Are Purebred Dogs More Prone to Disease - Genes

The Flaws of Inbreeding

It makes sense that dogs with better temperaments and physical prowess would be bred to continue the lineage. When two closely related dogs are bred, the puppies are at risk to experiencing negative consequences.

Looking at the biological level, genes control the different aspects of a dog. It’s normal for genes to become broken. A dog with a broken gene that is bred to an unrelated mate would have that coding overwritten. With two inbred dogs, the puppies get the faulty copies since there is nothing to turn it around.

Which Diseases Are Due to Inbreeding?

There are a number of breeds who have developed their own particular health issues. Some of the better-known diseases involve the shortening of the nose in toy breeds such as French Bulldogs and Pugs. These dogs are actually intentionally bred to have narrow tracheas, which then can result in a dog who has trouble breathing.

Other common problems present themselves in problems in joints, hips, eyes, heart and back. Certain breeds, such as the Boxer, are even more susceptible to cancer.

Are Purebred dogs more prone to disease?

Considering the potential for inbreeding, it is quite clear to determine that purebred dogs can have a higher chance of developing problems or diseases. In fact, the Institute of Canine Biology tried their best to find out the truth.

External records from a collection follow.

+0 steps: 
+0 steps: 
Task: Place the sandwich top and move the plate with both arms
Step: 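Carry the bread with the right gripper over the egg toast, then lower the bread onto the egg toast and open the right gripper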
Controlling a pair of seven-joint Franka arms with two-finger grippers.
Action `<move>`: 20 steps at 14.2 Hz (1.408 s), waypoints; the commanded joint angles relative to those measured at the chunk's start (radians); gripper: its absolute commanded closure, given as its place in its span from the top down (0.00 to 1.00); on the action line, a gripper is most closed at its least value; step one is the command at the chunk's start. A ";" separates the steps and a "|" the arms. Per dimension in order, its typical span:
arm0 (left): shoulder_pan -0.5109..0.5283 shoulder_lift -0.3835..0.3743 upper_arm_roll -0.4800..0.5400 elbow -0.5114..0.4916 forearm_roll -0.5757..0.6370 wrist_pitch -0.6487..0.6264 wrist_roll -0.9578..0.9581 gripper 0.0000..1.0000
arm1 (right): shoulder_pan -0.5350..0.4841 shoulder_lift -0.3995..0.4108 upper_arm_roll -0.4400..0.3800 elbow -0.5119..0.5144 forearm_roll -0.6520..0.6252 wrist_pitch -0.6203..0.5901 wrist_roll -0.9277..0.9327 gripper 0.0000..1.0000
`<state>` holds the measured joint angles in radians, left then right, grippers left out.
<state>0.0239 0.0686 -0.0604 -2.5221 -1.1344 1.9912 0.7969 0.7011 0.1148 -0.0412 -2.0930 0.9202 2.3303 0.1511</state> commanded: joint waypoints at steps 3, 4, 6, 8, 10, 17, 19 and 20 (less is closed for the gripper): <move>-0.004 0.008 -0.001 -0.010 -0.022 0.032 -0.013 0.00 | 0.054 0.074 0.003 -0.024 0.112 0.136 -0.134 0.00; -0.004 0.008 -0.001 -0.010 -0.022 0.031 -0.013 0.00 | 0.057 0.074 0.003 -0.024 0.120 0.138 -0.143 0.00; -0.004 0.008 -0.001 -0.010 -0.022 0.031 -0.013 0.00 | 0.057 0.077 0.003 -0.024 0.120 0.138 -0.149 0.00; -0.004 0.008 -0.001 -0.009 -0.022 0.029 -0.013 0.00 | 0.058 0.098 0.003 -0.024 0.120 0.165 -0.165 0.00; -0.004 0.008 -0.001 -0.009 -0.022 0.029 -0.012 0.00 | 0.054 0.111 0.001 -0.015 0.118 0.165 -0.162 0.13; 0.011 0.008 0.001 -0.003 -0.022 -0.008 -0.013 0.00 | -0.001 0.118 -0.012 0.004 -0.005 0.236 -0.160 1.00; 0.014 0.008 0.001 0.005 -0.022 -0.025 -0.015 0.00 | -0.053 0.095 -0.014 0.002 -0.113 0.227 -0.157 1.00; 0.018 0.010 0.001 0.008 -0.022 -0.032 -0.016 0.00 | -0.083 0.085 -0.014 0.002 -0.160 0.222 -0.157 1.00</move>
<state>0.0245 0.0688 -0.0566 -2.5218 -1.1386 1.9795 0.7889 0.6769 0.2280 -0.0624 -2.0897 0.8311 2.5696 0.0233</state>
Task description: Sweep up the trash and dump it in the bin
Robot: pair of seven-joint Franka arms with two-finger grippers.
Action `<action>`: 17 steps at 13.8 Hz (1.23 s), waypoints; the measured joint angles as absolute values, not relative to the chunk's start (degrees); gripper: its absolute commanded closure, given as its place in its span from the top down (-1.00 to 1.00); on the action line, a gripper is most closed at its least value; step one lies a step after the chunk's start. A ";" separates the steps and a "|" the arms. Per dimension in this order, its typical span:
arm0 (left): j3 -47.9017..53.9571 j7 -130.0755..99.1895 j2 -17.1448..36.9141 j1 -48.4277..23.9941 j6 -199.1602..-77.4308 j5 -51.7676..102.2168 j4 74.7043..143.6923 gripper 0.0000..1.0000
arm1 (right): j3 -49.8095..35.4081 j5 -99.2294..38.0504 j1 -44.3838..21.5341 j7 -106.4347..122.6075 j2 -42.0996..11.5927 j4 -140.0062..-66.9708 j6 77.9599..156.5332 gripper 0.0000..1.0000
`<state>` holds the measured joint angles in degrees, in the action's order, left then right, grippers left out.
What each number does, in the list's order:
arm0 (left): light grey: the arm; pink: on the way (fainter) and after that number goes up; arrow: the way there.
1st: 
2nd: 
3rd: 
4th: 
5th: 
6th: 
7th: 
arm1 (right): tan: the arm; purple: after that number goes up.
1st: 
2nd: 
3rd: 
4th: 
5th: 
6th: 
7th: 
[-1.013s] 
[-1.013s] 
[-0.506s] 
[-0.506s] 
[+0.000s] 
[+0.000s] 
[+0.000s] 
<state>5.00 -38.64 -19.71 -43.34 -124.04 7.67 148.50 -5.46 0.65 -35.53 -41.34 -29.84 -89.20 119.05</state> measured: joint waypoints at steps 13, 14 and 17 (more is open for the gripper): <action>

What they noticed is that two closely related individuals being bred together resulted in mutations and inherited mishaps or disorders. Although this is not always the case as some mixed breeds also share such health problems. The findings only determined that, overall, purebred dogs seemed to have more health risks.

What Can Be Done About Breeding?

Are Purebred Dogs More Prone to Disease - Pug
Image by Free-Photos from Pixabay

The hard part about stopping, or even limiting, the damage caused by breeders is that there are a lot of people who just don’t care about the dogs themselves. Backyard breeders are a prime example of this. They participate in what’s called “torture breeding” where they intentionally breed dogs that can pass on hereditary diseases. According to Carte Blanche, the UK’s Animal Welfare Legislation made this act a prosecutable crime in 2017. Similarly, the Animal Legal Defense Fund revealed that the United States passed a law that prohibits unjust breeders from selling dogs without the proper papers. This also includes pet stores.

As for breeders who are under an organization, there are some checks and balances that require them to genetically test their dogs. Unfortunately, more work needs to be done to ensure that inbreeding does not take place. There should be more laws concerning unethical breeding. Many areas, such as South Africa, do not have these to date.

What Can You Do If You like Purebred Dogs?

With so many mixed breed dogs needing good homes, the public has seemed to demoralize anyone who likes purebred individuals. If you find yourself in this boat, there are ways to ensure that you aren’t supporting cruel breeders. The first would be to thoroughly check each and every breeder that you potentially want to buy from.

Educating yourself is another solution. Pets WebMD lists the 25 most common dog breeds and what diseases or problems they are prone to. Before purchasing a puppy with pure lineage, it is best to know the potential risks involved and ask the breeder about these concerns.

A third alternative is to consider adopting a purebred dog. And sure, there is some uncertainty, but it ultimately provides a dog with a loving home. Certain breed-specific groups are devoted to adopting out dogs that are supposedly pure bred. These canines still possess many of the traits that you love about your desired type of dog.

The act of breeding dogs to meet a certain function or desired look is both amazing and wrongfully used. Not every dog breeder has the best of intentions, subjecting their dogs to inbreeding. By knowing what diseases are possible in a purebred dog, you can avoid potential vet bills later down the road.